PROBLEM DESCRIPTION:
Consider the listing below. Extract exactly the lines from the line containing "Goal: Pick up" to the line containing "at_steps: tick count", both included.

EXERCISE INPUTS:
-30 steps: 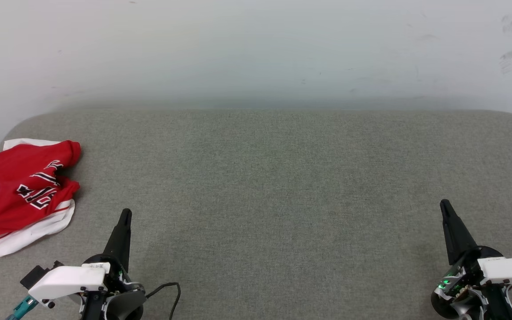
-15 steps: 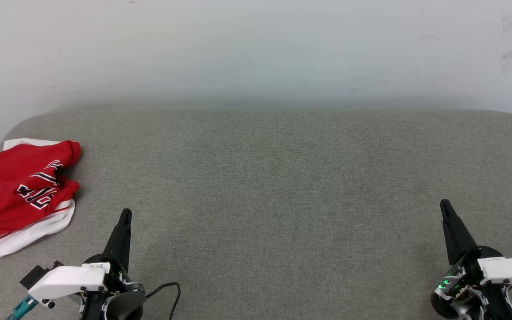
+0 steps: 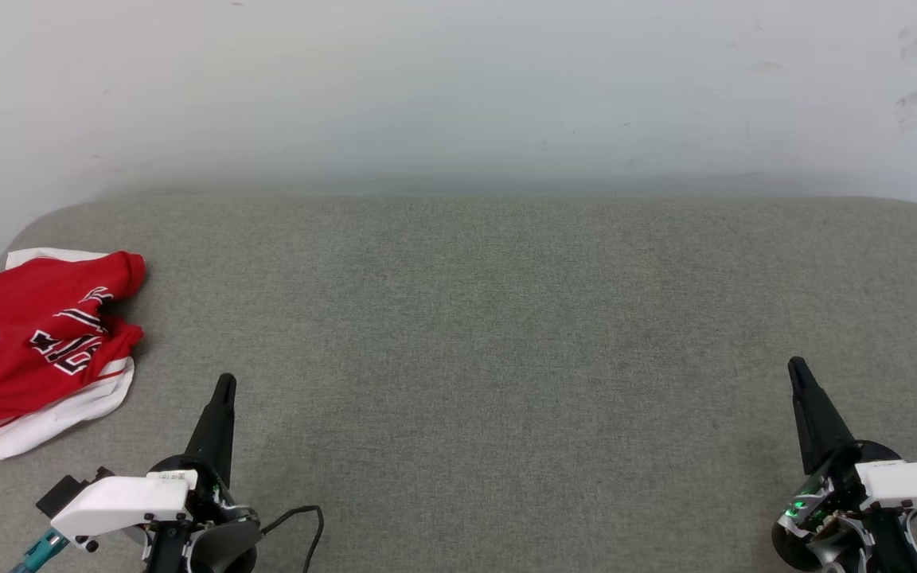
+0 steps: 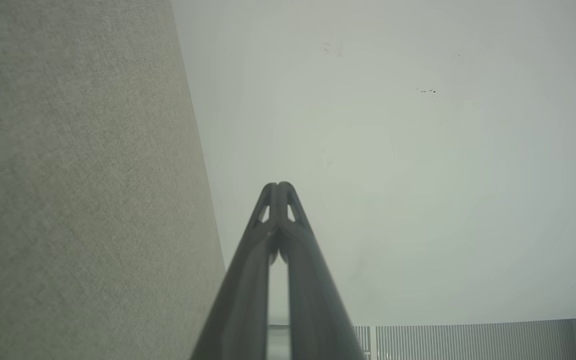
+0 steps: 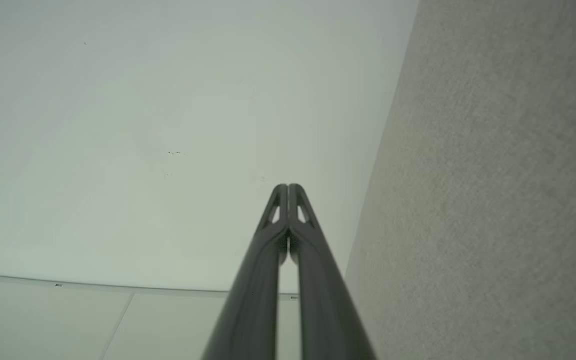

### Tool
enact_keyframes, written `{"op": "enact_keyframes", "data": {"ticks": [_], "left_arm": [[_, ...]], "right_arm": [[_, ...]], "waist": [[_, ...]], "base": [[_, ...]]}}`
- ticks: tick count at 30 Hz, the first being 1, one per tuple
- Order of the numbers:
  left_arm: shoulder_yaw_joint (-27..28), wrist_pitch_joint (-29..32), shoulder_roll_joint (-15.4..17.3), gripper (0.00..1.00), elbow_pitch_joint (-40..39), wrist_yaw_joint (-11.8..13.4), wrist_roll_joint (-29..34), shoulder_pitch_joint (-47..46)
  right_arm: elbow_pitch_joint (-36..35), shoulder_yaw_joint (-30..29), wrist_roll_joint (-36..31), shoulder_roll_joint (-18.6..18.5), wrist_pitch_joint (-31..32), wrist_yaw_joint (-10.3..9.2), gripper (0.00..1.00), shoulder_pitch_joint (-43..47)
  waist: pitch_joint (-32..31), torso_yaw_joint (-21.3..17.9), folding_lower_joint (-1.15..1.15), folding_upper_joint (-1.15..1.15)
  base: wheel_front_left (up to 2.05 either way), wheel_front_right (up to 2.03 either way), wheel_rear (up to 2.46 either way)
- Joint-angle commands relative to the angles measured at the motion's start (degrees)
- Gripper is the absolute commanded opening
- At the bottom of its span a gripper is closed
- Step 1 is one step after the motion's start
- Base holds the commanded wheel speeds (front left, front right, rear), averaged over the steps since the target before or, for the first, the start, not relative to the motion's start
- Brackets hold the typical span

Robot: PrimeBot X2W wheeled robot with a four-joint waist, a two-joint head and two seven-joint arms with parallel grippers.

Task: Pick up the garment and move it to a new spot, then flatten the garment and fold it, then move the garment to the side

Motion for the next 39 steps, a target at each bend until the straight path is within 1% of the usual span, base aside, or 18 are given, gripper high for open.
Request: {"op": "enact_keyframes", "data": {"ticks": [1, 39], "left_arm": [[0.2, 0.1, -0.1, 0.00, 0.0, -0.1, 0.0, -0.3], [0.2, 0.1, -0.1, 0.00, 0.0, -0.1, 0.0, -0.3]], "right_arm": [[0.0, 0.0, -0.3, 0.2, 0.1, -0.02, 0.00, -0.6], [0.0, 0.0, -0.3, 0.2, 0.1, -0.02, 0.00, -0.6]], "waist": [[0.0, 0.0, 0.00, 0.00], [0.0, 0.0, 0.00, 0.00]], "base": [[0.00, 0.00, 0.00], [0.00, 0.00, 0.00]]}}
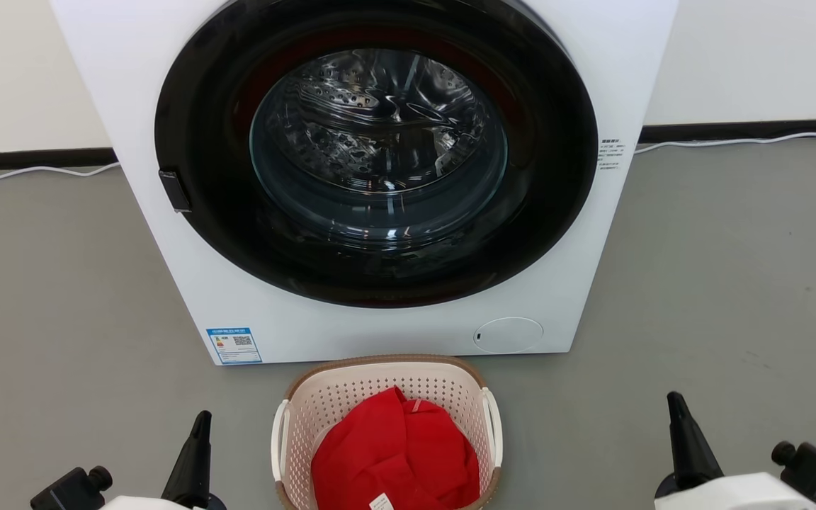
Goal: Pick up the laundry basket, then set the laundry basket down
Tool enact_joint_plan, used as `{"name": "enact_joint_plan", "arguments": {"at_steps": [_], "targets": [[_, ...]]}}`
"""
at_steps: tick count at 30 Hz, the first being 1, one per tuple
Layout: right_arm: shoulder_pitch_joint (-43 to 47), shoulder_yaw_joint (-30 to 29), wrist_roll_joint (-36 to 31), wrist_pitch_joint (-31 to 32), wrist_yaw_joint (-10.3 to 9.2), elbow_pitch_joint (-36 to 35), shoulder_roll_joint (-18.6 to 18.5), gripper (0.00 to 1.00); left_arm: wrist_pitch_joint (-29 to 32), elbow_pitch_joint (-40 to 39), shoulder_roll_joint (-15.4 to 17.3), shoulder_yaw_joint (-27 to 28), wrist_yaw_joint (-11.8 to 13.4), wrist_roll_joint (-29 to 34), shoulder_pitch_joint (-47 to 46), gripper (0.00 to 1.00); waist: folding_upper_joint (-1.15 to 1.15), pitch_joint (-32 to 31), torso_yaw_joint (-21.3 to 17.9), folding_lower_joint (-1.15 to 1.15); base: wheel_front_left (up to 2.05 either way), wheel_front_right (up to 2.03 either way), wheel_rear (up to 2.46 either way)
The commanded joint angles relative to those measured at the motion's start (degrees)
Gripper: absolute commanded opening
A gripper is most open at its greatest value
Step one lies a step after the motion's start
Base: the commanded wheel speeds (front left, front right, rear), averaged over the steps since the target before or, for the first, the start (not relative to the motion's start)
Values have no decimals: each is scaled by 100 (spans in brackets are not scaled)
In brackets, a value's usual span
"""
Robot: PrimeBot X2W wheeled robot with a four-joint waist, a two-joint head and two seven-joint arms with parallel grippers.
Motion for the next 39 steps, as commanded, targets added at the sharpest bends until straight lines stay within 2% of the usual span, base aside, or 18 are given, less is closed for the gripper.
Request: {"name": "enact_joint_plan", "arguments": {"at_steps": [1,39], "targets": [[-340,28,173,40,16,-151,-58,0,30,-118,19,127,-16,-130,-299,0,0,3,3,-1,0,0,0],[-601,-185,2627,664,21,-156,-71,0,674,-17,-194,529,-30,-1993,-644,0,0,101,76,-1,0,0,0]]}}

TASK RESPONSE:
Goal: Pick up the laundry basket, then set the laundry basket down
Tool enact_joint_plan, used as `{"name": "enact_joint_plan", "arguments": {"at_steps": [_], "targets": [[_, ...]]}}`
"""
at_steps: tick count at 30 Hz, the first being 1, one per tuple

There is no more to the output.